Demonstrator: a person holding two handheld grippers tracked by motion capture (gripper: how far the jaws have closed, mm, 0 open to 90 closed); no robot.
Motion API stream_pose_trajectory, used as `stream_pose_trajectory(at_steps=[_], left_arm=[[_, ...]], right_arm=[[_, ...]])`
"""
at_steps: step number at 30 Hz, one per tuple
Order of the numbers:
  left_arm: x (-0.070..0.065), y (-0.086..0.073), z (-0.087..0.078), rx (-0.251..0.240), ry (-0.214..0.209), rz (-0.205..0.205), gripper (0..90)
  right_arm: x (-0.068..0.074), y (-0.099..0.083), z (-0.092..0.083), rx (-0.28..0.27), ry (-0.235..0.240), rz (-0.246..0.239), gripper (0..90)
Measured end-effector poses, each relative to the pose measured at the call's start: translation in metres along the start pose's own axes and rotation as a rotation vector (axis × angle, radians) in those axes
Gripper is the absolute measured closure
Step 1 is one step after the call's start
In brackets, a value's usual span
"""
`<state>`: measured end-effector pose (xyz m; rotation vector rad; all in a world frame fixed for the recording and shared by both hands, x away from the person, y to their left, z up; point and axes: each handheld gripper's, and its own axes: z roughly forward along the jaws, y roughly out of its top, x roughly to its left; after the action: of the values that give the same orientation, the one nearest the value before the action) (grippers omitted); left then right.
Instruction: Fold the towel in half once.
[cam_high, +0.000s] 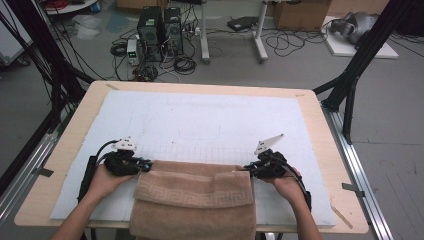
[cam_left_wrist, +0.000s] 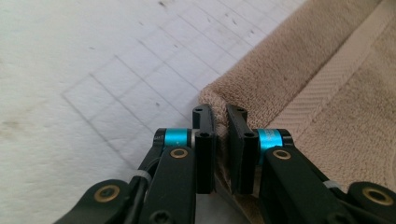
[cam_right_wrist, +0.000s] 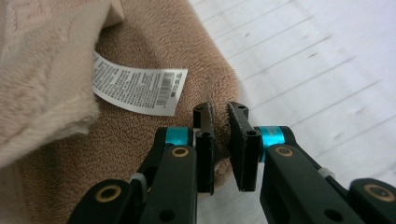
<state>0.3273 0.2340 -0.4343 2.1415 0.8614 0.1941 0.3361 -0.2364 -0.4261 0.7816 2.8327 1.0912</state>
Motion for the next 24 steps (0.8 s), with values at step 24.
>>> stream_pose_trajectory(at_steps=[24], left_arm=[[0.053,0.125,-0.028,-0.205,0.26,-0.043,65.7]], right_arm=[[-0.075,0.122,-0.06,-0.185,-0.31,0.085,63.9]])
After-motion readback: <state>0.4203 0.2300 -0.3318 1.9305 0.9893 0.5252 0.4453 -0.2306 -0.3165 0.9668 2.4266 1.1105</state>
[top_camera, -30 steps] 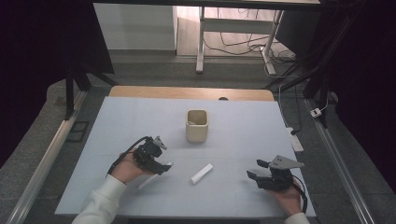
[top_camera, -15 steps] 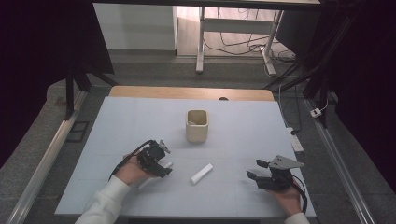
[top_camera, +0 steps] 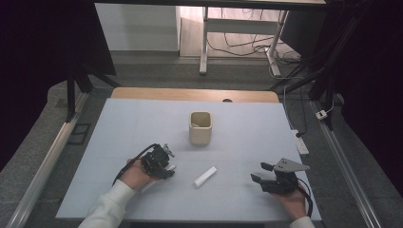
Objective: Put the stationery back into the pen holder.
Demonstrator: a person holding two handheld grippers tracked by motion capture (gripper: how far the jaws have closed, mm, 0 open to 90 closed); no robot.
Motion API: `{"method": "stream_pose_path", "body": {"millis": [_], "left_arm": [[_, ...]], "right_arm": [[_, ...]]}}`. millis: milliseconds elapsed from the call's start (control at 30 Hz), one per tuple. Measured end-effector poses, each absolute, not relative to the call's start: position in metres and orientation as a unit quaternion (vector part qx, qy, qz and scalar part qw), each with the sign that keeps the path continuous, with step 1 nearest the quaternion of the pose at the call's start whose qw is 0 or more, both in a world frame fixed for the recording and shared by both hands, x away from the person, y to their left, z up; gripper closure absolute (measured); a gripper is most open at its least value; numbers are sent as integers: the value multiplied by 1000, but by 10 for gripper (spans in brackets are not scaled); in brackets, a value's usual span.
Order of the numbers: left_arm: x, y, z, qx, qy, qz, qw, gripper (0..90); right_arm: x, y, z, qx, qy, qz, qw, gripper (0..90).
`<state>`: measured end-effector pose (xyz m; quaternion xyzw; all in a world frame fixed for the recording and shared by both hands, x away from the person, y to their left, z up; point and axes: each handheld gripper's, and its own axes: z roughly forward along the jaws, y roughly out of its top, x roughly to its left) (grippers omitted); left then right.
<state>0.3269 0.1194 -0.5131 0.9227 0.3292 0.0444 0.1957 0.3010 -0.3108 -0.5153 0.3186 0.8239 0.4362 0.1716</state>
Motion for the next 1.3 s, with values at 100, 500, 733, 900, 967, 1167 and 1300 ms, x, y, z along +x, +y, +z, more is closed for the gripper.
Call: {"method": "stream_pose_path", "body": {"millis": [100,500,733,900,967,1167,1300], "left_arm": [[326,119,-513,923,328,46,195,621],[323,114,-512,930,312,47,187,778],[323,115,-512,930,310,47,191,778],[323,116,-511,930,310,46,193,778],[323,118,-509,929,310,48,198,779],[322,125,-500,920,315,55,227,779],[322,133,-490,913,320,65,246,778]], "right_arm": [[301,-311,-515,318,824,436,172,346],[301,-310,-516,316,824,438,171,346],[301,-310,-516,318,824,435,173,346],[301,-310,-516,313,825,438,168,344],[301,-310,-516,314,826,436,171,344],[301,-310,-516,313,825,438,169,344],[301,-310,-516,313,825,438,170,344]]}}
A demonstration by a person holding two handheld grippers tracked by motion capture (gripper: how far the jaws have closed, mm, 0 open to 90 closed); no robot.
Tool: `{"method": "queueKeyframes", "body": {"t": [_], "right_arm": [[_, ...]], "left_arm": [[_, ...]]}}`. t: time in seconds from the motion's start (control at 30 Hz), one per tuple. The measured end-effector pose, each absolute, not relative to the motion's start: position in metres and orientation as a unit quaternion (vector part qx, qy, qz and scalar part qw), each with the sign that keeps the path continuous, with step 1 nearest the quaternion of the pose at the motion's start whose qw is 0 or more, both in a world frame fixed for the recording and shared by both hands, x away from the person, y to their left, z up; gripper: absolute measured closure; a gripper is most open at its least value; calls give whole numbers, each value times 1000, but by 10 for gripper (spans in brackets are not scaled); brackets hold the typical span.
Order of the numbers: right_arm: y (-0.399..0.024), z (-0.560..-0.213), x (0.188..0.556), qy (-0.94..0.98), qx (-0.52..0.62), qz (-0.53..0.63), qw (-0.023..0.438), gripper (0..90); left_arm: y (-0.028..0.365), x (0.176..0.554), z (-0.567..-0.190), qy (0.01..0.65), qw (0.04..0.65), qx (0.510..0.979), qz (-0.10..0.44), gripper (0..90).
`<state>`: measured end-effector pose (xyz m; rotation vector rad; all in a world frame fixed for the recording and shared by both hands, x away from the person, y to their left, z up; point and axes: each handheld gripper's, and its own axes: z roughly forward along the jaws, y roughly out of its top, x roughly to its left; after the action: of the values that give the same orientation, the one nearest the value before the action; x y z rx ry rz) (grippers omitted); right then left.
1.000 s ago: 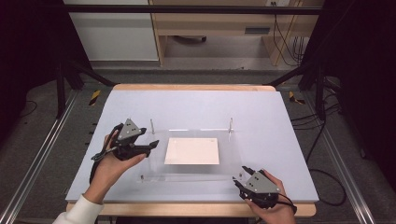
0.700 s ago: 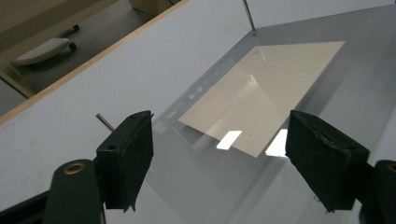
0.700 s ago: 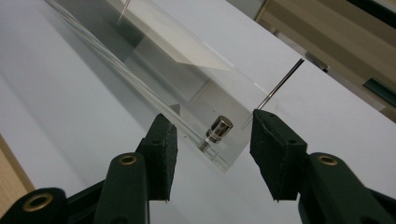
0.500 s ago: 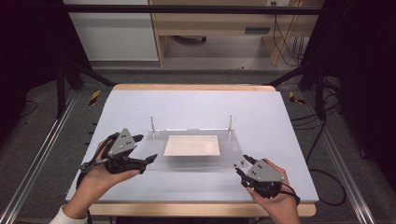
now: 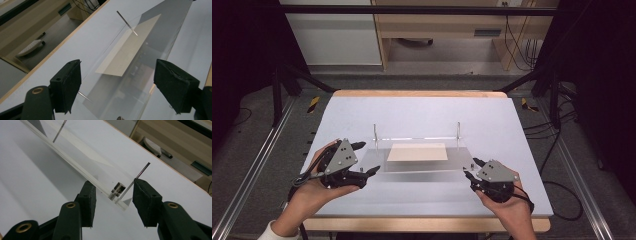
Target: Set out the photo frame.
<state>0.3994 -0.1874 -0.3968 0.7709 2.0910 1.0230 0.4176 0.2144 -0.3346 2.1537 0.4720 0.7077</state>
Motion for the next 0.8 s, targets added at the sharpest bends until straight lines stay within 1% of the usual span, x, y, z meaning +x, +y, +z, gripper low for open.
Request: {"method": "queueKeyframes", "body": {"t": [0.23, 0.37, 0.6, 0.67, 0.8], "right_arm": [[-187, -393, 406, 799, 303, 395, 337, 542], [-186, -392, 409, 800, 304, 393, 336, 541], [-187, -389, 411, 798, 307, 397, 333, 541], [-187, -388, 413, 796, 309, 400, 332, 540], [-188, -385, 416, 794, 312, 403, 332, 541]], "left_arm": [[216, 420, -332, 187, 400, 851, 285, 237], [214, 420, -328, 176, 403, 851, 288, 247], [210, 418, -330, 162, 388, 860, 290, 292], [209, 417, -331, 154, 380, 865, 290, 320], [207, 415, -334, 148, 380, 866, 290, 347]]}}
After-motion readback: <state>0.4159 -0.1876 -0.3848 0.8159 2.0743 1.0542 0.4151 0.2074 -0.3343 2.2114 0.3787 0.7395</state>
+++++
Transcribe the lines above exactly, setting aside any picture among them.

Demonstrator: a person holding two handheld grippers tracked by motion capture (gripper: how far the jaws have closed, mm, 0 open to 90 closed); no robot.
Motion API stream_pose_trajectory, used as `stream_pose_trajectory(at_steps=[_], left_arm=[[_, ...]], right_arm=[[_, ...]])`
"""
at_steps: step number at 30 Hz, one per tuple
Order of the numbers:
  left_arm: x (-0.070..0.065), y (-0.086..0.073), z (-0.087..0.078), rx (-0.251..0.240), ry (-0.214..0.209), rz (-0.205..0.205), gripper (0..90)
  right_arm: x (-0.068..0.074), y (-0.099..0.083), z (-0.092..0.083), rx (-0.28..0.27), ry (-0.235..0.240), rz (-0.246..0.239), gripper (0..90)
Measured end-effector poses, each relative to the pose measured at the call's start: translation in metres along the start pose's own axes and rotation as a rotation vector (axis × angle, radians) in those axes
Gripper is the absolute measured closure
Step 1 is one step after the call's start
In brackets, a value's usual span
"""
`<state>`: measured end-effector pose (xyz m; rotation vector rad; all in a world frame fixed for the recording and shared by both hands, x away from the person, y to their left, z up; point and axes: each handheld gripper's, and its own axes: z roughly forward along the jaws, y roughly out of its top, x roughly to its left; after the action: of the values that give the same orientation, the one nearest the value before the action) (grippers omitted); left then right.
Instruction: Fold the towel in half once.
[cam_high, +0.000s] 
[cam_left_wrist, +0.000s] 
[cam_right_wrist, +0.000s] 
<state>0.3273 0.2340 -0.4343 2.1415 0.8614 0.1941 0.3361 -0.2364 -0.4261 0.7816 2.8327 1.0912</state>
Motion for the next 24 steps (0.8 s), with values at step 24.
>>> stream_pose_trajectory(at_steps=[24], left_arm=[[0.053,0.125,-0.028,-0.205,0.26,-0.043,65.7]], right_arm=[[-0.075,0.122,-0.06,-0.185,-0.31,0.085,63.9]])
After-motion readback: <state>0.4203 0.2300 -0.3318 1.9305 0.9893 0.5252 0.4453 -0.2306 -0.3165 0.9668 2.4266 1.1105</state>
[top_camera, -30 steps] 
[top_camera, -15 steps] 
[top_camera, +0 steps] 
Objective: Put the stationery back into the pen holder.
Demonstrator: a person holding two handheld grippers tracked by motion capture (gripper: how far the jaws have closed, mm, 0 open to 90 closed); no robot.
Motion API: `{"method": "stream_pose_path", "body": {"millis": [_], "left_arm": [[_, ...]], "right_arm": [[_, ...]]}}`. millis: milliseconds elapsed from the call's start (control at 30 Hz), one per tuple. Measured end-effector poses, each absolute, not relative to the call's start: position in metres and orientation as a unit quaternion (vector part qx, qy, qz and scalar part qw), each with the sign that keeps the path continuous, with step 1 nearest the quaternion of the pose at the call's start whose qw is 0 or more, both in a world frame fixed for the recording and shared by both hands, x away from the person, y to their left, z up; gripper closure absolute (measured); a gripper is most open at its least value; numbers are sent as integers: the value multiplied by 1000, but by 10 for gripper (spans in brackets are not scaled); in brackets, a value's usual span.
Order of the numbers: left_arm: x, y, z, qx, qy, qz, qw, gripper (0..90); right_arm: x, y, z, qx, qy, qz, qw, gripper (0..90).
`<state>`: measured end-effector pose (xyz m; quaternion xyzw; all in a world frame fixed for the recording and shared by both hands, x away from the person, y to their left, z up; point and axes: each handheld gripper's, and its own axes: z roughly forward along the jaws, y roughly out of its top, x roughly to its left) (grippers omitted); left then right.
<state>0.3269 0.1194 -0.5131 0.9227 0.3292 0.0444 0.1957 0.3010 -0.3108 -0.5153 0.3186 0.8239 0.4362 0.1716</state>
Motion for the next 1.3 s, with values at 100, 500, 733, 900, 967, 1167 and 1300 ms, x, y, z along +x, +y, +z, more is closed for the gripper.
Call: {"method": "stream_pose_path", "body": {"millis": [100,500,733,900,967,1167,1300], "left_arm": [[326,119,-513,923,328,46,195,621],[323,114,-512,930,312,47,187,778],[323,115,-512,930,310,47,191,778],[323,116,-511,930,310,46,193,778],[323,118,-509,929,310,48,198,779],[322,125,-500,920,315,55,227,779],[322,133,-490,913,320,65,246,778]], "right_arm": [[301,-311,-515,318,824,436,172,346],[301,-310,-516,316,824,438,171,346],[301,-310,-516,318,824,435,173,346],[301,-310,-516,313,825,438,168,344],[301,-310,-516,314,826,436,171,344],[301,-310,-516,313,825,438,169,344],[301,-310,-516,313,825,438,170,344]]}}
A demonstration by a person holding two handheld grippers tracked by motion capture (gripper: how far the jaws have closed, mm, 0 open to 90 closed); no robot.
Tool: `{"method": "queueKeyframes", "body": {"t": [_], "right_arm": [[_, ...]], "left_arm": [[_, ...]]}}`. t: time in seconds from the motion's start (control at 30 Hz), one per tuple. The measured end-effector pose, each absolute, not relative to the motion's start: position in metres and orientation as a unit quaternion (vector part qx, qy, qz and scalar part qw), each with the sign that keeps the path continuous, with step 1 nearest the quaternion of the pose at the motion's start whose qw is 0 or more, both in a world frame fixed for the recording and shared by both hands, x away from the person, y to their left, z up; gripper: absolute measured closure; a gripper is most open at its least value; calls give whole numbers, each value times 1000, but by 10 for gripper (spans in brackets are not scaled); brackets hold the typical span.
Order of the numbers: right_arm: y (-0.399..0.024), z (-0.560..-0.213), x (0.188..0.556), qy (-0.94..0.98), qx (-0.52..0.62), qz (-0.53..0.63), qw (-0.023..0.438), gripper (0..90); left_arm: y (-0.028..0.365), x (0.176..0.554), z (-0.567..-0.190), qy (0.01..0.65), qw (0.04..0.65), qx (0.510..0.979), qz (-0.10..0.44), gripper (0..90).
`<state>`: measured end-effector pose (xyz m; rotation vector rad; all in a world frame fixed for the recording and shared by both hands, x away from the person, y to their left, z up; point and axes: each handheld gripper's, and its own axes: z roughly forward along the jaws, y roughly out of its top, x roughly to its left; after the action: of the values that give the same orientation, the one nearest the value before the action; x y z rx ry rz) (grippers omitted); right then left.
1.000 s ago: 
0.700 s ago: 
0.700 s ago: 
0.500 s ago: 
now: 
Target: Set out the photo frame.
<state>0.3994 -0.1874 -0.3968 0.7709 2.0910 1.0230 0.4176 0.2144 -0.3346 2.1537 0.4720 0.7077</state>
Motion for the next 0.8 s, targets added at the sharpest bends until straight lines stay within 1% of the usual span, x, y, z meaning +x, +y, +z, gripper low for open.
Request: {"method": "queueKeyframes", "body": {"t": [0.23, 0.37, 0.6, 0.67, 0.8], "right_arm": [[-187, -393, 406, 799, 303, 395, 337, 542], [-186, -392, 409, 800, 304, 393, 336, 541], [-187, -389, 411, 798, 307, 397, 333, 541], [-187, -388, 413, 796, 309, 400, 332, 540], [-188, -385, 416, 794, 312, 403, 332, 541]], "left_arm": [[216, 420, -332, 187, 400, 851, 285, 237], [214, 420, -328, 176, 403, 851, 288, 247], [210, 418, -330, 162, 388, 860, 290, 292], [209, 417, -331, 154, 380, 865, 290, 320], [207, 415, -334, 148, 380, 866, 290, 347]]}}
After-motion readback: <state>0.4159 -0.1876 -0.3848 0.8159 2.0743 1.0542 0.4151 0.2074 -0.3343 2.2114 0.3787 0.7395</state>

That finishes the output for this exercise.